I probably shouldn’t reply until you’ve read the paper since that might explain things better.

The butler is two things. It’s a file store with code that knows how to convert between python objects and files on disk. It’s a “registry” (aka database) that records the scientific relationships between all these files. The dataIds, collection names, and dataset types are all registry concepts and allow people to find their datasets without having to know where datastore wrote them or what format they are in.

This has nothing to do with the content of FITS files. Some dataset types might correspond to catalogs of sources or objects but butler doesn’t know anything about it. The fact that FITS files have some binary tables in them is not known to butler. It’s known to the Formatter class that has to read and write that file but that’s it. There is a clean distinction between butler managing the flow of data and what is in the data files.

“pipeline repository” is not a term we used. The butler repository stores the outputs from pipeline execution and allows pipelines to read in datasets from it.

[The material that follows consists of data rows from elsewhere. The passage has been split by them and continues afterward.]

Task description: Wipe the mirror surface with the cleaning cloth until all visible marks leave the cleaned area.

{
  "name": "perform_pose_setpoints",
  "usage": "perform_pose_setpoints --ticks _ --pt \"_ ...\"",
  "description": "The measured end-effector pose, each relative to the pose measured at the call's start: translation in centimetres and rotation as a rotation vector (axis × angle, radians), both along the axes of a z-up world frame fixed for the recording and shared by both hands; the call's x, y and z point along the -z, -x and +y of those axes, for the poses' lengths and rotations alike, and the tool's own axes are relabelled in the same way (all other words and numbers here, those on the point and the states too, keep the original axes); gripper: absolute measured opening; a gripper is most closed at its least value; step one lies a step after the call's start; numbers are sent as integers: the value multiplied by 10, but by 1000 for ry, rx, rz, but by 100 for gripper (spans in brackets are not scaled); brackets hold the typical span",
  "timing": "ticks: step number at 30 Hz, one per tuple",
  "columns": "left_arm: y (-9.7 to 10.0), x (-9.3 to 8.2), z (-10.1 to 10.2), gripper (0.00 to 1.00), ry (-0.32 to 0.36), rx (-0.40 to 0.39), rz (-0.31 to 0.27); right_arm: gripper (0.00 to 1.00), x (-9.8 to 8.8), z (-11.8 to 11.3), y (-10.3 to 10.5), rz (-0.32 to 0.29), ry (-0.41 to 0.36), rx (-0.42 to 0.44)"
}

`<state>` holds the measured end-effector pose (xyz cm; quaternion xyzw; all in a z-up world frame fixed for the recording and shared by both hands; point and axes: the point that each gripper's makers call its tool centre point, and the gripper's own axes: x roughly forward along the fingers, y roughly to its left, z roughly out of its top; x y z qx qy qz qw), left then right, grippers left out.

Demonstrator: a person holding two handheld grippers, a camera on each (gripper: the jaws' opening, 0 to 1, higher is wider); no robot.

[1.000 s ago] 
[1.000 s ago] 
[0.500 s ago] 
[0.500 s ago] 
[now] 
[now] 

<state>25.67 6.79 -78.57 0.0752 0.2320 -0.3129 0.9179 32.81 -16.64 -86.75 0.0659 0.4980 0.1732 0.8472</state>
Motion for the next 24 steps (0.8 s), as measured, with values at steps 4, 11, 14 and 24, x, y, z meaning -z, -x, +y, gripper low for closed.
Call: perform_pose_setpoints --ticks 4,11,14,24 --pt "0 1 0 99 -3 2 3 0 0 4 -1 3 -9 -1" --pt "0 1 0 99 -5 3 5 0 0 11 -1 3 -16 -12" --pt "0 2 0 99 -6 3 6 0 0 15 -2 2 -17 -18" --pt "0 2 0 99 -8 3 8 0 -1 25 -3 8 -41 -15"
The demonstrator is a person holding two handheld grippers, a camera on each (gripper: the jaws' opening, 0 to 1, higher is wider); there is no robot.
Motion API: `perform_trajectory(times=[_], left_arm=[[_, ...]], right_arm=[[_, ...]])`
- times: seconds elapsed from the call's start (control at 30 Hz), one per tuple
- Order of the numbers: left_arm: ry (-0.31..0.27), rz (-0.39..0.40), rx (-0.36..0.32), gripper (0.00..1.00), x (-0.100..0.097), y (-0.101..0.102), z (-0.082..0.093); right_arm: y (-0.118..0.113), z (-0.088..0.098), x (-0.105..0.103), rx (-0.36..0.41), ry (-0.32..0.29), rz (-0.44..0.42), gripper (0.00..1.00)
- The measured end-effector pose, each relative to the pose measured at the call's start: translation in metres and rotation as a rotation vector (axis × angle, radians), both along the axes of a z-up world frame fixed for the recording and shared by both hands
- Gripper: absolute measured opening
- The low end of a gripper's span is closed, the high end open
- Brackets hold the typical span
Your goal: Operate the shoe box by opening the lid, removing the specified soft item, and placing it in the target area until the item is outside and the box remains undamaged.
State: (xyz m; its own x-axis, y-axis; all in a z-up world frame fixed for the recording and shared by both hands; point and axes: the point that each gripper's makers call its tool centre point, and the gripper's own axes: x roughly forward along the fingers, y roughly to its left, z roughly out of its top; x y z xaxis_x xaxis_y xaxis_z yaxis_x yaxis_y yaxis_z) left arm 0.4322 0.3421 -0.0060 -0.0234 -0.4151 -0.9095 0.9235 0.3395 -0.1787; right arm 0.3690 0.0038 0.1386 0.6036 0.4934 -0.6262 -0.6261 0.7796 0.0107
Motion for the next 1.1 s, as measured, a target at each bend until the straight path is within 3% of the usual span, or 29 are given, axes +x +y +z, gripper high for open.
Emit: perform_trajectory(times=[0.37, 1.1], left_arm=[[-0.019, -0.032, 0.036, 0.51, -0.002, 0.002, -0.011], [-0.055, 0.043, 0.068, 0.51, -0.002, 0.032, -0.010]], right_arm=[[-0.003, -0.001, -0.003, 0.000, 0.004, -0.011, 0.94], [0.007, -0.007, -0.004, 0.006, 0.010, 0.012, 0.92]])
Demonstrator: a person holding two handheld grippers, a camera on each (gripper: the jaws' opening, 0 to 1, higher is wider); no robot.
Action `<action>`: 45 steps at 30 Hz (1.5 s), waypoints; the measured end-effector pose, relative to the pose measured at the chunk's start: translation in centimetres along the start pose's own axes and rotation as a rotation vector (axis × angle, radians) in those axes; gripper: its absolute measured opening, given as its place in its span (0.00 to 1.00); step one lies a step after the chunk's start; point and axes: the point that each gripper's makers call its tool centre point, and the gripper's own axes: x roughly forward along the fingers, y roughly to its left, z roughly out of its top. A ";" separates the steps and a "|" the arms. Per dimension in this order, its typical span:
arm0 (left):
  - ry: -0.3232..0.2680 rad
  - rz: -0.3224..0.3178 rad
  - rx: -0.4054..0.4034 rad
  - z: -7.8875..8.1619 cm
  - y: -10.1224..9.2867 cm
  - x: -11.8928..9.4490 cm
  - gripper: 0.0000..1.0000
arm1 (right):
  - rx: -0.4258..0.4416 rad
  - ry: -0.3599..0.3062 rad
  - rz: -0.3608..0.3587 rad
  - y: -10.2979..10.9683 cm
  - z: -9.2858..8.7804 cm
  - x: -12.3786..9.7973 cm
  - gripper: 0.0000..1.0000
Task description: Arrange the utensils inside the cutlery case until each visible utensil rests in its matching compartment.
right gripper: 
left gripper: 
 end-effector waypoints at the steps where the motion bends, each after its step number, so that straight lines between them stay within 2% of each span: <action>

fsklich · October 2, 2021, 2:42pm

okay, while I’m comfortable that I understood most all of what you said, I realize that my goal of actually finding the thousands of source stars/objects from my pipeline run is totally up to me. I can find the source fits files referenced in the SCHEMA table named FILE_DATASTORE_RECORDS, then I can use TAP to actually read the BinTableHDU to list the RA/DEC and other info about those sources… I should/will not find this detail in the Butler registry/database/repository schema tables.
thanks for your help. I’ll experiment with the astro_metadata_translator in jupyter just so I know it’s there.

fsklich · October 2, 2021, 2:53pm

And, per my original question:
The sqlite3/schema side is part of the Butler repository, the SCHEMA side.
and
As the fits files are referenced from the SCHEMA side, pointing to the files that contain the detailed BinTableHDU units, I regard this as also part of the repository. … even though it’s consumption is fully up to the science community.
Have a good Saturday. Wx in Dallas is getting cooler. Hope the Cardinals take care of the Rams tomorrow.

timj · October 2, 2021, 9:38pm

Yes, you can, but that’s not part of the public API. You should be using butler query-datasets command or Butler.registry.queryDatasets API to find the datasets (and hence files) that you want.

No. You can butler.get the dataset and read it in as a Python table object (a SourceCatalog or somesuch which you can convert to an Astropy Table if you wish) but you can’t use TAP. TAP is the service we put in front of a database server where we have ingested the source catalogs after processing. That’s not a butler functionality.

fsklich · October 3, 2021, 12:58pm

Great, Tim…all good stuff. Sorry I misused TAP term; musta been regressing to prior work with Charbourg portals. Yes, with your explanation I can see the more robust Butler picture…
There was a moment or two when I thought I might be able to use the --where predication to find all the sources, like --datasets ‘source’ --where "physical_filter = ‘HSC-R’ AND detector = ‘0_16’ AND instrument = ‘HSC’
Attached was my initial work from several weeks ago, trying to auger into the pipeline source results.
Many thanks Tim.

fsklich · October 3, 2021, 1:03pm

I spoke too soon. What I was trying to do, was in the NEXT STEP of part 3…sorry. Just as you said, I can use the butler.get to accomplish what I needed…

rfahed · October 4, 2021, 1:31pm

Hello ! I am trying to run the tutorial but I am stuck at the very beginning when loading the Butler (i.e. butler = Butler(repo_path))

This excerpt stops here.